[Assignment] Among the records that follow, set down only the lines from the one containing "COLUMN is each" to the one containing "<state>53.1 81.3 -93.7", both included, exactly.

[Supplied data]
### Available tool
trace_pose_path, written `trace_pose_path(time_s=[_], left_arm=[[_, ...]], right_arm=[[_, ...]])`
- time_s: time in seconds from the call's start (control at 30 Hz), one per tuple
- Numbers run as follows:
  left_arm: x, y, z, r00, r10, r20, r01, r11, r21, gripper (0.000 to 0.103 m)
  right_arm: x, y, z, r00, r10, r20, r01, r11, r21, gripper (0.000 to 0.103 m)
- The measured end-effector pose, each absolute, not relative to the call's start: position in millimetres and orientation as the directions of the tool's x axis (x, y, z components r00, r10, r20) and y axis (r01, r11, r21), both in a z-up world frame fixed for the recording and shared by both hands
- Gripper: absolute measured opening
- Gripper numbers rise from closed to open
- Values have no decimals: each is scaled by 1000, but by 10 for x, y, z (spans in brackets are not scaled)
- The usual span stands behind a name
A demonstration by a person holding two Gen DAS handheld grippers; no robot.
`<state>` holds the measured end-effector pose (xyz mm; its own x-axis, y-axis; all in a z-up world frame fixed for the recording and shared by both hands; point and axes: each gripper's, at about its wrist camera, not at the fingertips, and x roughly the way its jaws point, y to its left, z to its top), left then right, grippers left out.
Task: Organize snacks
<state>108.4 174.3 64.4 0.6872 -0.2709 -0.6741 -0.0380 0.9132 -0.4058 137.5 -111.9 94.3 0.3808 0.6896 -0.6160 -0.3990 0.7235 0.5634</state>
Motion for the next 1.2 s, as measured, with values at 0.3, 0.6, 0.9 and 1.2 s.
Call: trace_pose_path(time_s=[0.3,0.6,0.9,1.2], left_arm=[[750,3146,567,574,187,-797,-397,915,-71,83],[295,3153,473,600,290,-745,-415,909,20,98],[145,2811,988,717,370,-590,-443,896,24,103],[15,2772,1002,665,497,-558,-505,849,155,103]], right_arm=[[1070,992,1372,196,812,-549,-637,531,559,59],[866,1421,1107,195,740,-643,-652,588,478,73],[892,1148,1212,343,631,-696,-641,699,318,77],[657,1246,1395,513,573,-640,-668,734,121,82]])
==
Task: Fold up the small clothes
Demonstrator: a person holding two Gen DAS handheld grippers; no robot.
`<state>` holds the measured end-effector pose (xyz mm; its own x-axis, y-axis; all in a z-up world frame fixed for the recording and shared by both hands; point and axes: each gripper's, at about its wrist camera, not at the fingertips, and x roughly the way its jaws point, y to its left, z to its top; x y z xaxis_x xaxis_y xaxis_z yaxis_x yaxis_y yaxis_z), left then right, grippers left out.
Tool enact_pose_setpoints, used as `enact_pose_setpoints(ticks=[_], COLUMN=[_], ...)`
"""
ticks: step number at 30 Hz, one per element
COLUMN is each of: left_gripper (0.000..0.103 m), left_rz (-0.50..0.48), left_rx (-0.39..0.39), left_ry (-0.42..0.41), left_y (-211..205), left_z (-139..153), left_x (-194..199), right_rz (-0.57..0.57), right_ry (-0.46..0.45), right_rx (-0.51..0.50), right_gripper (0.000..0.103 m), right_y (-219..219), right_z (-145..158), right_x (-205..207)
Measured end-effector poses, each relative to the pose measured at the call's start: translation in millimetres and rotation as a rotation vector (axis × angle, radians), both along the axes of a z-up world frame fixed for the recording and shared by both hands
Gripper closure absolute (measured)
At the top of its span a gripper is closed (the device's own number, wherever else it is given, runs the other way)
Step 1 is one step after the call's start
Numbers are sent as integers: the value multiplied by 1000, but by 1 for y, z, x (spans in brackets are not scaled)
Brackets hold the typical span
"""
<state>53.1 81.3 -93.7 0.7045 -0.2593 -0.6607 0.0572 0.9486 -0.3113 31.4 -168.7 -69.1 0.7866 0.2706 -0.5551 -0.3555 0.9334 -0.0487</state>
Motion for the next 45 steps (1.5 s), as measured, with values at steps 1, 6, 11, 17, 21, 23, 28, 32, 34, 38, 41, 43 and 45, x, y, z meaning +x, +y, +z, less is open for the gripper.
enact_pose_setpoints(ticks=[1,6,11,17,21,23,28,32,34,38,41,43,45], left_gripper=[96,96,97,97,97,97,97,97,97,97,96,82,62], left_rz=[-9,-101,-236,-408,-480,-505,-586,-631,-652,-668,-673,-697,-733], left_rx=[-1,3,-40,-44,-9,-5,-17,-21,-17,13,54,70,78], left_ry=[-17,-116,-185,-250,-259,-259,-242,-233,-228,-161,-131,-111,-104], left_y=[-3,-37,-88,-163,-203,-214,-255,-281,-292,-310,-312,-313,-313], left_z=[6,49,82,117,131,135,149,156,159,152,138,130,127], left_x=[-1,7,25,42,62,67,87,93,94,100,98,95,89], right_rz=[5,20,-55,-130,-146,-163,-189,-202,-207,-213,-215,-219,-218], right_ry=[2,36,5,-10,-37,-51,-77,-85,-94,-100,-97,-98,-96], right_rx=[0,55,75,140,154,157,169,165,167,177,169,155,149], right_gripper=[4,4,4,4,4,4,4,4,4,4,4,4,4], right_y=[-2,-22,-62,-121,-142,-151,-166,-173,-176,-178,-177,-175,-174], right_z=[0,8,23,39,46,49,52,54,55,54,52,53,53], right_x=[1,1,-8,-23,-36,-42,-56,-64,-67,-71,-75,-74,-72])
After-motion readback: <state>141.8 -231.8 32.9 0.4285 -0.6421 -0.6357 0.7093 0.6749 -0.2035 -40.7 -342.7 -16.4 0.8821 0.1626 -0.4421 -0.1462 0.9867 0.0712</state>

[Answer section]
COLUMN is each of: left_gripper (0.000..0.103 m), left_rz (-0.50..0.48), left_rx (-0.39..0.39), left_ry (-0.42..0.41), left_y (-211..205), left_z (-139..153), left_x (-194..199), right_rz (-0.57..0.57), right_ry (-0.46..0.45), right_rx (-0.51..0.50), right_gripper (0.000..0.103 m), right_y (-219..219), right_z (-145..158), right_x (-205..207)
Measured end-effector poses, each relative to the pose measured at the call's start: translation in millimetres and rotation as a rotation vector (axis × angle, radians), both along the axes of a z-up world frame fixed for the recording and shared by both hands
Gripper closure absolute (measured)
At the top of its span a gripper is closed (the device's own number, wherever else it is given, runs the other way)
Step 1 is one step after the call's start
Numbers are sent as integers: the value multiplied by 1000, but by 1 for y, z, x (spans in brackets are not scaled)
Brackets hold the typical span
"""
<state>53.1 81.3 -93.7 0.7045 -0.2593 -0.6607 0.0572 0.9486 -0.3113 31.4 -168.7 -69.1 0.7866 0.2706 -0.5551 -0.3555 0.9334 -0.0487</state>

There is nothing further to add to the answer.